Fig. 3.

The diurnal cardiac proteome and transcriptome. A: diurnal profiles of microarray gene expression data (dashed line), compared with proteins identified by 2D-DIGE and LC/MS/MS, then validated by triplicate Western blot across all diurnal time points (solid line). Microarray gene expression values are provided as log-normalized mRNA abundance (f.u. = fluorescence units) using GeneSpring software. Rhythmic gene expression was assessed by JTK_CYCLE algorithm, and values are provided in Supplemental Data S2. For protein expression, values are provided as triplicate densitometry from Western blots (see Fig. 2D).
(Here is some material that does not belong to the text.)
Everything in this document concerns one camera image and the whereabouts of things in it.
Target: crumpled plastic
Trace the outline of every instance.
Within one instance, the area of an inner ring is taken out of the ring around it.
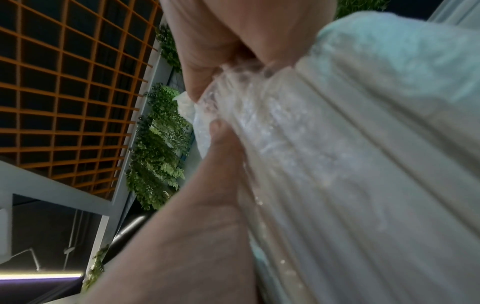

For all graphs, the first (left) y-axis is normalized protein abundance (a.u., arbitrary units) and the second (right) y-axis is log-normalized mRNA abundance (f.u. = fluorescence units), and x-axis is time of day in zeitgebers as denoted in the legend key box inset. Values are expressed as means ± SE; n = 3/time point. B: quantitative real-time PCR was performed to validate the peak and trough mRNA expression time points from the microarrays. real-time PCR samples were run in triplicate, and all values were normalized to histone using the delta delta CT method. *P < 0.05, diurnal rhythm significant by JTK_CYCLE. §P < 0.05 peak:trough ratio validated by real-time PCR. See Supplemental Data S2 for mRNA analyses, including JTK_CYCLE, mRNA vs. protein ZT peaks, fold change, in silico data for the corresponding circadian promoter binding elements (canonical E box, E′box, D box, RORE), searches against published CLOCK/BMAL ChIP assays, and PCR primer sequences.